All Saints Sunday Garsington and Horspath
All Saints morning 2024
Today we celebrate the Feast of All Saints; as well as singing some great hymns and hearing much loved bible texts we think with thanksgiving of those before us, those ahead of us and those with us. This is a day for celebration, reflection and to glimpse the hope which calls us forth to fullness of life.
This morning through the word, song, prayer, and Eucharist, we place ourselves within the Christian story as we recall and celebrate that this life is not all there is. We are not merely a happenstance, a coming together of molecules in a certain time and place but people of ultimate loved and created by God, not just now but for eternity. Each one of us is unique, each one loved beyond measure.
The gospel reading chosen for All Saints Day is the raising of Lazarus from John. It happens to be one of my favourite NT passages; I think because it is one of the most intimate in the bible and it presents us with a fascinating glimpse into Jesus’ public and private life.
Mary, Martha and Lazarus were friends of Jesus, who was preparing for his final journey to Jerusalem, when he receives word that his friend Lazarus is ill, by the time Jesus arrives Lazarus is dead, highlighted by Martha’s remark about the stench. Jesus arrives and we are met with what is, in the King James Version, the shortest verse in the Bible: “Jesus wept,” or as translated in the New Revised Standard Version, “Jesus began to weep.” Jesus is greatly moved and touched by human tragedy and the death of his friend is very real to him.
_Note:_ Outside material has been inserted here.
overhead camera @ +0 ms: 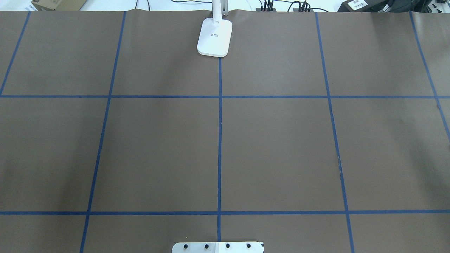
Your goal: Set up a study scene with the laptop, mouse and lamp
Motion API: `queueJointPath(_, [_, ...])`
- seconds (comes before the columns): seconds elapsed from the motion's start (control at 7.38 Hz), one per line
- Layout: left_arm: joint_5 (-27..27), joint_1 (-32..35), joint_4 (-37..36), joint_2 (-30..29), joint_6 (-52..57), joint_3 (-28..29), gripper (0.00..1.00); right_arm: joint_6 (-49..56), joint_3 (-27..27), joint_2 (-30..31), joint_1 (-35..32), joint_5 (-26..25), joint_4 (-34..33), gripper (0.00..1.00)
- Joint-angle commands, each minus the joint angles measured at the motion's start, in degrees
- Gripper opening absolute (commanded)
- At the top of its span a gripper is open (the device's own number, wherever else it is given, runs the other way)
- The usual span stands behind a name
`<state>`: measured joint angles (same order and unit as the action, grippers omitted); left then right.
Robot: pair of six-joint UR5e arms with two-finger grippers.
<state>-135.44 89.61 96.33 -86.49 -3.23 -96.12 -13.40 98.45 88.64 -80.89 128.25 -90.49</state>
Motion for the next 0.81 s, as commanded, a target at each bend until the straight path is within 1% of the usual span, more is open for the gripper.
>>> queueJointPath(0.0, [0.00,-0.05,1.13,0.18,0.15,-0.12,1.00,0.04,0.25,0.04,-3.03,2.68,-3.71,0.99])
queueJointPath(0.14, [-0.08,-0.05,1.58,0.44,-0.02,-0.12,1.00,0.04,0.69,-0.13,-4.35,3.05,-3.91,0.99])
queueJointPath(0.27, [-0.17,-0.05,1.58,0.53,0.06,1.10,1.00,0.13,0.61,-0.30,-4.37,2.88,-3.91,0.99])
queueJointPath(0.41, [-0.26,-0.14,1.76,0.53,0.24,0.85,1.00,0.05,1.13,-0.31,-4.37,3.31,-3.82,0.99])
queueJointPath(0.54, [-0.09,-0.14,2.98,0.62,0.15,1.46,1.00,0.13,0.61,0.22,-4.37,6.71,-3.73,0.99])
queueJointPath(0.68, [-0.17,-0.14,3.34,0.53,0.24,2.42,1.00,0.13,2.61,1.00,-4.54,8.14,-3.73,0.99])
In raising Lazarus Jesus demonstrates God’s power over life and death, yet he reacts as we all do to the loss and desolation of a life cut short by death. Jesus is distressed, weeping, and very human. Yet for all he is like us he is not the same for he will raise Lazarus back into mortal life. Raising Lazarus is not a parlour trick for attention it is for Jesus a costly act of love; it is an act of hope through which God’s purposes are revealed.
All Saints Day reminds us that God is still speaking to us today, calling us out from our tombs of despair, denial, and death to new life, right now, right here. (“Can These Bones Live? - Aldersgate”) How can we pull back the "stuff and stench" of death and release the new life that God has granted, the new life that lies just beneath the surface of what may appear bleak and beyond hope? As it was with Lazarus sometimes when we are on the edge of despair, when life seems at its worst and darkest, this moment can be the moment that God touches our lives – so often through someone else.
Who are the saints? I would like to suggest that they are not only the well-known saints, the A listers, important though they are. For me the definition is broader, yes it includes saints like John the Baptist, like Paul, like Mary our patron. But it also includes a wider community, a great cloud of witnesses.
I love the story of a child in a school assembly responding to the question ‘who the Saints’ are. The eager child thinking of stained-glass windows put their hand up and said, ‘saints are people who the light shines through’. An A+ answer if ever there was Saints are people whom the light and love of God shines through to illuminate our own Christian journeys. Like us they may be ordinary folk who through God’s loving spirit have achieved extraordinary things.
Perhaps being a saint implies a certain ‘withness and witness’. It means being there with and weeping alongside us for and with a world in pain. Being a saint has at times meant being misunderstood for taking a stand for justice and against short-term self-interest. It has meant calling us out for our continuing abuse of creation. Being a saint has often meant inconspicuously caring for the least and the lost. In short living out God’s bias to the poor.
Throughout history many of the saints of God have heard God speaking to them and perhaps like Lazarus in the tomb hearing God’s voice calling them forth, calling them to get up, and be unbound and follow God’s call. They were women, men and children just like us. This All Saints let us give thanks to God for those people who have revealed to us the Christian faith and let us pray for them.
November can be the most depressing of months; it can be cold, dark and damp; Christmas is still a long way away. All Saints is there right at the beginning at the beginning to listen for a voice calling us forth, to be hope filled. "God loves us and has a purpose for all of us Be assured that our own lives are important and significant; they matter, and they are of ultimate and eternal worth to God.